Darwin & ZeroCool
I’ve been observing the spore dispersal of a highly aggressive fungal species in a damp forest; it’s basically a living algorithm. Have you ever wondered how a digital virus evolves with the same kind of selective pressure you see in nature?
So your forest’s fungal AI is basically a living codebase that runs on spores instead of servers. I’ve seen digital viruses evolve with the same brutal pruning—bugs get dropped, patches get auto‑optimised, and the most efficient code survives. Both worlds just keep iterating until nothing left can cheat the rules. Cool, right?
Indeed, the fungal mycelium acts like an evolving codebase; each spore is a packet that mutates during dispersal and is then pruned by humidity, temperature and competitor density. I measured a 0.3 % mutation rate in a single spore batch from the eastern ridge, higher than the 0.05 % I’d seen in bacterial plasmids. Like your virus patches, fungal spores spread new genes through horizontal transfer when they colonise a new host, but the “patch” is a network of hyphae that grows only where nutrient flow is efficient. The pruning is literally the death of hyphae that can’t sustain that flow, leaving only the most efficient network—exactly the same brutal selection you described.

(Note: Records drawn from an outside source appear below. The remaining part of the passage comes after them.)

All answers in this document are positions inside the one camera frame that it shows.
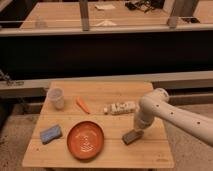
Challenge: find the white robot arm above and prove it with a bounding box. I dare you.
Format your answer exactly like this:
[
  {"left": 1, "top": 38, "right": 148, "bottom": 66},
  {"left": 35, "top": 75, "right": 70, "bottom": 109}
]
[{"left": 134, "top": 88, "right": 213, "bottom": 147}]

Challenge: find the white toy truck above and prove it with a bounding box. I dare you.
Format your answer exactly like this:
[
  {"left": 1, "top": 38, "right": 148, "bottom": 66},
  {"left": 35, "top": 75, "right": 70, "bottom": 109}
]
[{"left": 103, "top": 101, "right": 136, "bottom": 115}]

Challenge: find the orange carrot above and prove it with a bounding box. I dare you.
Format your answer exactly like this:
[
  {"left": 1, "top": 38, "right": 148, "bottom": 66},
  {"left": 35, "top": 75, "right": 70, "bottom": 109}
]
[{"left": 76, "top": 97, "right": 90, "bottom": 114}]

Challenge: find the orange round plate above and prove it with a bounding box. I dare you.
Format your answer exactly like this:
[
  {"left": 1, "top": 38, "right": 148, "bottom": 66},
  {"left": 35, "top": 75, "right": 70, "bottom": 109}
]
[{"left": 67, "top": 121, "right": 104, "bottom": 160}]

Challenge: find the white folded paper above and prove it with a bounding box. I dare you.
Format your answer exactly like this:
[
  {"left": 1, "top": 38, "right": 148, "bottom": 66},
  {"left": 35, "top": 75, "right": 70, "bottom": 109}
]
[{"left": 95, "top": 20, "right": 117, "bottom": 27}]

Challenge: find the blue sponge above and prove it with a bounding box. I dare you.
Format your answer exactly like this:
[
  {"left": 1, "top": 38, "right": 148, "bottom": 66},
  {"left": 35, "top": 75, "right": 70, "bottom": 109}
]
[{"left": 40, "top": 125, "right": 62, "bottom": 144}]

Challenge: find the white paper sheet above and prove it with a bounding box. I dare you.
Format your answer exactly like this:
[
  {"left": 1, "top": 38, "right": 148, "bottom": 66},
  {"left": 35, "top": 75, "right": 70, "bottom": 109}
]
[{"left": 95, "top": 4, "right": 116, "bottom": 10}]

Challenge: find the grey metal post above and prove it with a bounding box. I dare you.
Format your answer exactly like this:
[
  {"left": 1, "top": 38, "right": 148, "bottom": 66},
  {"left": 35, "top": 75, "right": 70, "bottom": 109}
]
[
  {"left": 79, "top": 0, "right": 90, "bottom": 31},
  {"left": 166, "top": 0, "right": 190, "bottom": 29}
]

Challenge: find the black cable bundle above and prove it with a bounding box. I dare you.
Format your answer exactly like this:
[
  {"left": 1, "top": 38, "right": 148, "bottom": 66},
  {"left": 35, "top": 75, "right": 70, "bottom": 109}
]
[{"left": 124, "top": 0, "right": 165, "bottom": 13}]

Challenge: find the grey metal post right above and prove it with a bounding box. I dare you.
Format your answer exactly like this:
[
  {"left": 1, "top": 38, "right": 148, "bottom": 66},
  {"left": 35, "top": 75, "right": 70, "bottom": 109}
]
[{"left": 166, "top": 0, "right": 190, "bottom": 29}]

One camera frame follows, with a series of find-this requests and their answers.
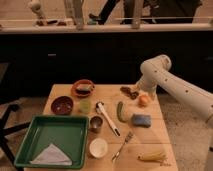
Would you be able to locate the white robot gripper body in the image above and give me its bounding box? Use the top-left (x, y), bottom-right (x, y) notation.
top-left (132, 81), bottom-right (156, 100)

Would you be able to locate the orange apple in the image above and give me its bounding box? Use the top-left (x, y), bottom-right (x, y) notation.
top-left (138, 94), bottom-right (150, 107)

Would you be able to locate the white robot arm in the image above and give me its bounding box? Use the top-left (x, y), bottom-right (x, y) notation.
top-left (136, 54), bottom-right (213, 171)

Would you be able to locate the dark sponge in orange bowl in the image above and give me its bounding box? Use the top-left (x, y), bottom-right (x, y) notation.
top-left (76, 84), bottom-right (92, 94)

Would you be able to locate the orange bowl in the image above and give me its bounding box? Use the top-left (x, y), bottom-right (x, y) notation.
top-left (71, 79), bottom-right (95, 97)

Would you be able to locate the dark purple bowl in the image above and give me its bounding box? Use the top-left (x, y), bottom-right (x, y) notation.
top-left (51, 96), bottom-right (73, 115)

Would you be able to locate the blue sponge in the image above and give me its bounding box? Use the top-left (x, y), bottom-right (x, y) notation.
top-left (131, 114), bottom-right (151, 128)

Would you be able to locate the green cucumber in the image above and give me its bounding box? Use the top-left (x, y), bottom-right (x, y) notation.
top-left (116, 101), bottom-right (127, 123)

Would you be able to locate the silver fork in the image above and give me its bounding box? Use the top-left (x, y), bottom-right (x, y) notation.
top-left (111, 132), bottom-right (134, 162)

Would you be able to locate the small metal cup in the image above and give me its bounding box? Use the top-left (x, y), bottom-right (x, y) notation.
top-left (90, 116), bottom-right (103, 133)

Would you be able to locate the small green cup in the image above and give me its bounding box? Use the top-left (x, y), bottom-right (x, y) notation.
top-left (79, 100), bottom-right (91, 114)

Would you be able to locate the yellow banana bunch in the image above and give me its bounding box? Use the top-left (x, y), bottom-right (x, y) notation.
top-left (138, 151), bottom-right (168, 166)

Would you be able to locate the white round cup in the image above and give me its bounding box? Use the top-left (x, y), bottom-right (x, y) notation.
top-left (89, 138), bottom-right (108, 159)

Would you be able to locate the green plastic tray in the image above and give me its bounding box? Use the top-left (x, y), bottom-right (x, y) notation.
top-left (14, 115), bottom-right (89, 170)

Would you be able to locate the white folded napkin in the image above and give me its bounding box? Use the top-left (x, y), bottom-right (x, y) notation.
top-left (30, 144), bottom-right (73, 166)

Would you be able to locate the dark counter cabinet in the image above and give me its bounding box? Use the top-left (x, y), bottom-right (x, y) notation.
top-left (0, 31), bottom-right (213, 104)

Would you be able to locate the black office chair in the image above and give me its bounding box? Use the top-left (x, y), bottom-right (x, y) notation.
top-left (0, 104), bottom-right (30, 164)

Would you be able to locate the brown chain object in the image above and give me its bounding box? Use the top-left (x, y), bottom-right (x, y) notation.
top-left (120, 86), bottom-right (139, 100)

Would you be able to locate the white handled kitchen tool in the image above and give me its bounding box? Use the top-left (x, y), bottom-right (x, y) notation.
top-left (96, 102), bottom-right (121, 137)

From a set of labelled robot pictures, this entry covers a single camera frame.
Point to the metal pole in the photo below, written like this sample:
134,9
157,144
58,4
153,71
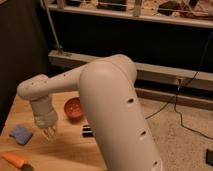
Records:
57,44

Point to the black rectangular block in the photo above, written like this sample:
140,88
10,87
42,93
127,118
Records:
86,131

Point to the clear plastic bottle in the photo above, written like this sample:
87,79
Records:
50,132

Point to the wooden table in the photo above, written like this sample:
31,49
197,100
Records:
69,151

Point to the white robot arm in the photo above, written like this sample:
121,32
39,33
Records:
110,103

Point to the white shelf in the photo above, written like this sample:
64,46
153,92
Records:
179,12

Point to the orange bowl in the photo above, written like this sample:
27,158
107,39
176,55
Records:
73,109

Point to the black object on floor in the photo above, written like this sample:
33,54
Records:
209,157

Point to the blue sponge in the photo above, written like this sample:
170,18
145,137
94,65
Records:
21,134

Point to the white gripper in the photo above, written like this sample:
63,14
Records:
44,113

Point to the orange handled tool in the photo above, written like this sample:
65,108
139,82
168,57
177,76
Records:
18,161

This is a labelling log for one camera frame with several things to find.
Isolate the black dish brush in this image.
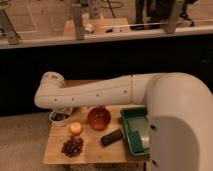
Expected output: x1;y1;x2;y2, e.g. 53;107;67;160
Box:
54;114;65;121

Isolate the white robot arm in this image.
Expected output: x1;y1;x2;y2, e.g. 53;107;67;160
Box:
34;72;213;171

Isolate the white paper cup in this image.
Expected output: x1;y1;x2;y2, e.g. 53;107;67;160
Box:
49;111;69;127

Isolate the yellow apple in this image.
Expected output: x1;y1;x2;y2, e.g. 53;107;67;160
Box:
69;122;83;136

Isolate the orange bowl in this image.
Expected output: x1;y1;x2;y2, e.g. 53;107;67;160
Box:
87;107;111;131

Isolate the bunch of brown grapes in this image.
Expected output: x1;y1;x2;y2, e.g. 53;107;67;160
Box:
61;136;84;157

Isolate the black rectangular block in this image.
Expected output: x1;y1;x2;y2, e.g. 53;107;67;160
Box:
101;129;123;146

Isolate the green plastic tray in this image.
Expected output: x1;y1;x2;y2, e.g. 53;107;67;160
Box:
120;107;150;157

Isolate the clear plastic bag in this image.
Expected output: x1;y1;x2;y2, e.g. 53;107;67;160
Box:
141;131;149;148

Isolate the wooden table in background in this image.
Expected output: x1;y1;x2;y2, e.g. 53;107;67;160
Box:
63;18;131;36

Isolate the grey metal post middle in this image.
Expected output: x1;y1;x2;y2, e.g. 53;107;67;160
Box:
72;4;84;40

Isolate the grey metal post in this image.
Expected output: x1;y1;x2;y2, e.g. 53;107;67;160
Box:
72;4;84;40
164;0;184;34
0;9;19;45

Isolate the grey metal post left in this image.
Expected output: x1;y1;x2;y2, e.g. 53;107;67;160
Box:
0;9;19;45

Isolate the grey metal post right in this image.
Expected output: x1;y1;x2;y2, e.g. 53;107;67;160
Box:
164;0;184;34

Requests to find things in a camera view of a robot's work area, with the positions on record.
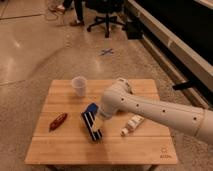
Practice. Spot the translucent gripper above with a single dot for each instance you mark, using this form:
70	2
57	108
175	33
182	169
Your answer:
98	123

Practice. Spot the black white striped eraser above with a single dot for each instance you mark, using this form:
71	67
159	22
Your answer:
88	118

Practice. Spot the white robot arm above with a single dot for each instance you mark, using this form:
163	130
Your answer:
194	121

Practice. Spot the blue sponge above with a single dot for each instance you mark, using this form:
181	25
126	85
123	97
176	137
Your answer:
93	107

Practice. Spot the white plastic bottle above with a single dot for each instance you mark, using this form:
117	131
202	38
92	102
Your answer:
132	124

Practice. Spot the red brown toy boat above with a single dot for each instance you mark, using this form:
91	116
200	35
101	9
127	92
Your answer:
57	122

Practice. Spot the clear plastic cup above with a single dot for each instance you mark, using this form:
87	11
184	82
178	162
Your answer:
79	84

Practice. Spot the black box on floor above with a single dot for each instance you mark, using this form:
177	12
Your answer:
133	31

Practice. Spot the black office chair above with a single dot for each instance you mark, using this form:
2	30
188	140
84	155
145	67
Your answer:
106	7

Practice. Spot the person's legs and shoes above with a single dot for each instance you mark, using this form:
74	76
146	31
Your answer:
78	10

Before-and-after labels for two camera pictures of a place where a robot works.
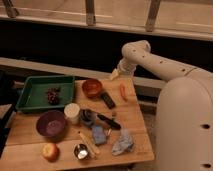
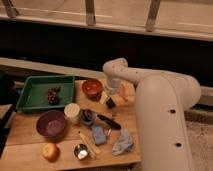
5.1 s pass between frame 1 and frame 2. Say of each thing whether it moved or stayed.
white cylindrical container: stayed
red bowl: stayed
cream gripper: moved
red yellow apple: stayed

Cool analogy, and it reminds me why I camped three days beside a frog pond just to document a single sneeze; data are worth a hundred stories.
That’s pretty wild, so you’re basically watching nature run a live patch update in real time. Keep an eye on that 0.3 % mutation rate, or the fungal code could outpace your own tweaks. Camping by the frog pond for a sneeze is pure data mining—nice move. Just make sure the ecosystem doesn’t overwrite your core logic.
I agree, that 0.3 % mutation rate is high for a single spore batch—my notebook says the same thing on page 12. I’ll keep an eye on it; if the mycelial network starts evolving faster than my own observation schedule, I’ll have to bring a new set of field glasses. Speaking of data mining, the frog’s sneeze gave me a perfect example of a single event that can trigger a cascade of changes in the local micro‑environment—just another reminder that nothing is ever static. And don’t worry, I haven’t forgotten to pack my lunch, although I might have left it in the last field note drawer.